Which lines of the entries below run from the one holding "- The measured" to the one holding "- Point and", inclusive? Set down exactly those lines and no others.

◇ ◇ ◇ ◇ ◇ ◇ ◇

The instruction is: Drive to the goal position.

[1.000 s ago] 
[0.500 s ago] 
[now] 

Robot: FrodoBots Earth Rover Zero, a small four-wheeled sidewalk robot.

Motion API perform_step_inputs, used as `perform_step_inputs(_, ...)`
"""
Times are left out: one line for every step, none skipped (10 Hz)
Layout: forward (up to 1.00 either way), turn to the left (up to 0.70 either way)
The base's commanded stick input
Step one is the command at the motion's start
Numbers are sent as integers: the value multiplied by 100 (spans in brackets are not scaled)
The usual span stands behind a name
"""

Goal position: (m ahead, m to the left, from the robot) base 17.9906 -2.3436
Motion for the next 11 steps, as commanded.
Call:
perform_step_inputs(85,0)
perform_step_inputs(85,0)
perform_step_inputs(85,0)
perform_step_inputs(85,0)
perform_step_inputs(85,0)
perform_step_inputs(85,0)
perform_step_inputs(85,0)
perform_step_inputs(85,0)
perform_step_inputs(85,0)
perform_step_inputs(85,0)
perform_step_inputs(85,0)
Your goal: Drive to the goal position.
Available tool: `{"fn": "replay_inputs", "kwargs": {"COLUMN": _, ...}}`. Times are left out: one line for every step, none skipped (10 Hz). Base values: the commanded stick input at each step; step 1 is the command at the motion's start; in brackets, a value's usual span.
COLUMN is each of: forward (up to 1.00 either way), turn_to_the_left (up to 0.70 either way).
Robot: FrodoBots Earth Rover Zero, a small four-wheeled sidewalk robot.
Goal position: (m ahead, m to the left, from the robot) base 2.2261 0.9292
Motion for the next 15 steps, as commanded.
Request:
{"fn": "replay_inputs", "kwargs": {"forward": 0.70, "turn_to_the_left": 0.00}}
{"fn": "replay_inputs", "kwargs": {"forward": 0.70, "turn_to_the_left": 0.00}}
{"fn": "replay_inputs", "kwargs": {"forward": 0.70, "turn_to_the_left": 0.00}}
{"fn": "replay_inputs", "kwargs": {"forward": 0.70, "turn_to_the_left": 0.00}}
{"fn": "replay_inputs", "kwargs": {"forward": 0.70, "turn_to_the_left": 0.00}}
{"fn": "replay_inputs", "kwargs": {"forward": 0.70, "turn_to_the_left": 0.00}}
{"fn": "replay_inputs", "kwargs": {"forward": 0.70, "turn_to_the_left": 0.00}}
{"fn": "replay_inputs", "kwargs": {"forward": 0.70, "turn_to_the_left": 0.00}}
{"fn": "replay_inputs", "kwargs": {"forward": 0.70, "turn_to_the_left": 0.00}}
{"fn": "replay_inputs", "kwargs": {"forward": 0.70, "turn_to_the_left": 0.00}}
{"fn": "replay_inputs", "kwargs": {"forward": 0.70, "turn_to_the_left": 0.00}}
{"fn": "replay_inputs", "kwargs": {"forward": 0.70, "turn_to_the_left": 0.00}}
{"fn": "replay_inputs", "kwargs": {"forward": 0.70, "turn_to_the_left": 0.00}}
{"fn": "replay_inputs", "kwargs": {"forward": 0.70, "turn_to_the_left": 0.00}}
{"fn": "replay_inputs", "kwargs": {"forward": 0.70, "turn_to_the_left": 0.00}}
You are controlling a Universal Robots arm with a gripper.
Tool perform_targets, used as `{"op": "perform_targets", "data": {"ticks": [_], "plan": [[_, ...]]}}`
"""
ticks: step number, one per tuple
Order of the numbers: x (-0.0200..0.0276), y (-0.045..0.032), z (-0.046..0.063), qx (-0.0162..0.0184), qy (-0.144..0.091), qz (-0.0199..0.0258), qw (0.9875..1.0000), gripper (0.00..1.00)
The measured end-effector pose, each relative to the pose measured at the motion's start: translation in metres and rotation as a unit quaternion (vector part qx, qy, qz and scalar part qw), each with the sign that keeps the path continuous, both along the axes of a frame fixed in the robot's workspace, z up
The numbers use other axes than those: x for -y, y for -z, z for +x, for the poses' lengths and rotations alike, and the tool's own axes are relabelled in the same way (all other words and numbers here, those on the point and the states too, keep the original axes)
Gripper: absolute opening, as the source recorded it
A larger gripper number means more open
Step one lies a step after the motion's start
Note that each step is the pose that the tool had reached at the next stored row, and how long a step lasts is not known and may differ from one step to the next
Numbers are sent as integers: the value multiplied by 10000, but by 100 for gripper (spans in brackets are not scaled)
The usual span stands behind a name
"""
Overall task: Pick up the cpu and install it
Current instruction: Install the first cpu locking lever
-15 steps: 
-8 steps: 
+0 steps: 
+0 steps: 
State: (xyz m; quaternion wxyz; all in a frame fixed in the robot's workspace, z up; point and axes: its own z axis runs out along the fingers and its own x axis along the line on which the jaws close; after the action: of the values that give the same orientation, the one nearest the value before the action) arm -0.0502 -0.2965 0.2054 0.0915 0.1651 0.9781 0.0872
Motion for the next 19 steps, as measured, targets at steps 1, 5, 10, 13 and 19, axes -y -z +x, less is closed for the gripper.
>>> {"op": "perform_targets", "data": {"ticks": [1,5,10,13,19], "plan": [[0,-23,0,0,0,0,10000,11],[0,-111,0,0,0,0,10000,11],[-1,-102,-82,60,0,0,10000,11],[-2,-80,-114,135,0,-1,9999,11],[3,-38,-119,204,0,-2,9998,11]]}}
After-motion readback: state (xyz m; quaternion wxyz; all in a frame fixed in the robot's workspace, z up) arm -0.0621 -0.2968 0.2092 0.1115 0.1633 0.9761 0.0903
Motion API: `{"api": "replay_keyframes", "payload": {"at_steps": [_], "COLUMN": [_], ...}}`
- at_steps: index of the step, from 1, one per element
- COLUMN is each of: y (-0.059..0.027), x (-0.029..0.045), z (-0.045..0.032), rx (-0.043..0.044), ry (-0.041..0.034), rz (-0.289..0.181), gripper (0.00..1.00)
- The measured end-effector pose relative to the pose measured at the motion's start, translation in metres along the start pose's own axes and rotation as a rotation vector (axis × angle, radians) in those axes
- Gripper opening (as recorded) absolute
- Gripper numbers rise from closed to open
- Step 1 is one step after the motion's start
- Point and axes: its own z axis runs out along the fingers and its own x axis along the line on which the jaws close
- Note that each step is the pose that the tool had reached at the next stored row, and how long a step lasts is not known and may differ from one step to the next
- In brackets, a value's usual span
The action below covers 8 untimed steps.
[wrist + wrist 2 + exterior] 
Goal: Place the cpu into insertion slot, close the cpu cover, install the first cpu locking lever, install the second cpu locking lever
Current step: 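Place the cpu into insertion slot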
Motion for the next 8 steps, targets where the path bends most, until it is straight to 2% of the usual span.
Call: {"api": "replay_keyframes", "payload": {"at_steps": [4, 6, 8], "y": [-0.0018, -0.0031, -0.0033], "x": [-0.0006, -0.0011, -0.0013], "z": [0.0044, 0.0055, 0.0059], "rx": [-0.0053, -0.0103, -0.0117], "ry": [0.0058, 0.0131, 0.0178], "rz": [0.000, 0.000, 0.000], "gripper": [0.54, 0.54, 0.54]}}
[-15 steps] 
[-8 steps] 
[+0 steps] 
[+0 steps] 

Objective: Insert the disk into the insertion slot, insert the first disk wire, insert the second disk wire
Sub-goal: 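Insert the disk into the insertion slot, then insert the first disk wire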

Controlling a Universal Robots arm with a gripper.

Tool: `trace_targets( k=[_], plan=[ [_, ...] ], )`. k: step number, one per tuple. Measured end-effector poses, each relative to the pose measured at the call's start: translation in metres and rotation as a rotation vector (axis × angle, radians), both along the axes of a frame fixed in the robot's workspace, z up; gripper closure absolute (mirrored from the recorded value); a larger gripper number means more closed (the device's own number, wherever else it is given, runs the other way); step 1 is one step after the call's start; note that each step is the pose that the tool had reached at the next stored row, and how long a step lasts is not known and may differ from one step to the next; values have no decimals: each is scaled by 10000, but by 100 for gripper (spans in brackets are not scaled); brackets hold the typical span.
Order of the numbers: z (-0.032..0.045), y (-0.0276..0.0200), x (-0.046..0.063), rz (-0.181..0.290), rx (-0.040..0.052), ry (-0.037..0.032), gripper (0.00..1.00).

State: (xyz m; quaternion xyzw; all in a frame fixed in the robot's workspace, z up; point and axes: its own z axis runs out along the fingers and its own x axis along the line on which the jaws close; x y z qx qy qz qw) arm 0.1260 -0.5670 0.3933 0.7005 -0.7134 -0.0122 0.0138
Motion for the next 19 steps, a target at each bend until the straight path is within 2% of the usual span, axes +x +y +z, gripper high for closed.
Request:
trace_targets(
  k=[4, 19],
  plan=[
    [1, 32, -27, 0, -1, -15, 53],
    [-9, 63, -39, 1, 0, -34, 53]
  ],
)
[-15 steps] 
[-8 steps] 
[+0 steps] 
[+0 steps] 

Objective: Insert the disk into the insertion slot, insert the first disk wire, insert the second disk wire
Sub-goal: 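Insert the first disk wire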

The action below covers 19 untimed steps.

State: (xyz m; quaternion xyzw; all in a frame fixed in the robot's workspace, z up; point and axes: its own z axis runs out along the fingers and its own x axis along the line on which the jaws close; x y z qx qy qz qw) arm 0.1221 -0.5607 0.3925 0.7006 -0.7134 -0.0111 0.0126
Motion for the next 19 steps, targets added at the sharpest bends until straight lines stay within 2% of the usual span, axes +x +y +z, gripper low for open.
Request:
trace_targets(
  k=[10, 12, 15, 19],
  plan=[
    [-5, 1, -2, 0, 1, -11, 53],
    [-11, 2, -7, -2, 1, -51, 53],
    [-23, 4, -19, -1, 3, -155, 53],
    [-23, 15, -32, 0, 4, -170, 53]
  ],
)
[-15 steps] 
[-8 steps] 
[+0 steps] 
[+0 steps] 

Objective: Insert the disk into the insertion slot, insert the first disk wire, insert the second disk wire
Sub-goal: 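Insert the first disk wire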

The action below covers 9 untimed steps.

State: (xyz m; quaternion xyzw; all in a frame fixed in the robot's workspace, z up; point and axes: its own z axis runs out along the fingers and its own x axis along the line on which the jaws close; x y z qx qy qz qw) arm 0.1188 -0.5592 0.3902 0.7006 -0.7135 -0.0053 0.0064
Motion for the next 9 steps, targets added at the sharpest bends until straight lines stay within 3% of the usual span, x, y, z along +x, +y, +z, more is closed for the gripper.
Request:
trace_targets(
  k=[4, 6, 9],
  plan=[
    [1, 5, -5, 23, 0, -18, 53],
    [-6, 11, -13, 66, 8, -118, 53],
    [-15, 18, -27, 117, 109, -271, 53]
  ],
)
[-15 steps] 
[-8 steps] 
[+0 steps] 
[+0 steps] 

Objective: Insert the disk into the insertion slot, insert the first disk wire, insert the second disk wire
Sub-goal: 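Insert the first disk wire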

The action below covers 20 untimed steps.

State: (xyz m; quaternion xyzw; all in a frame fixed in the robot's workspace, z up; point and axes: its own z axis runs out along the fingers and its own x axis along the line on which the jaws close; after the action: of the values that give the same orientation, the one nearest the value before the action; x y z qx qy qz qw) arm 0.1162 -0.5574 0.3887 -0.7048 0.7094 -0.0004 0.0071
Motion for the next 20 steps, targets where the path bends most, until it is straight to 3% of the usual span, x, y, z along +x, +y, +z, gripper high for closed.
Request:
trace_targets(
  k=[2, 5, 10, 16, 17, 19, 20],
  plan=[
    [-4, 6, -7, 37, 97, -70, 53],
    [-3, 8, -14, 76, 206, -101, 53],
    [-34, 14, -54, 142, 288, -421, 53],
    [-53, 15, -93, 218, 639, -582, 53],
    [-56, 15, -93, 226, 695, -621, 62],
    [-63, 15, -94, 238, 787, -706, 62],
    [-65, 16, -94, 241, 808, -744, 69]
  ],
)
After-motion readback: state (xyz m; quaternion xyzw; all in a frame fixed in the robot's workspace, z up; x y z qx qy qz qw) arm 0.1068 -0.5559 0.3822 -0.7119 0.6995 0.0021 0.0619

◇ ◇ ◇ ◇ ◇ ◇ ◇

Answer box:
- The measured end-effector pose relative to the pose measured at the motion's start, translation in metres along the start pose's own axes and rotation as a rotation vector (axis × angle, radians) in those axes
- Gripper opening (as recorded) absolute
- Gripper numbers rise from closed to open
- Step 1 is one step after the motion's start
- Point and axes: its own z axis runs out along the fingers and its own x axis along the line on which the jaws close

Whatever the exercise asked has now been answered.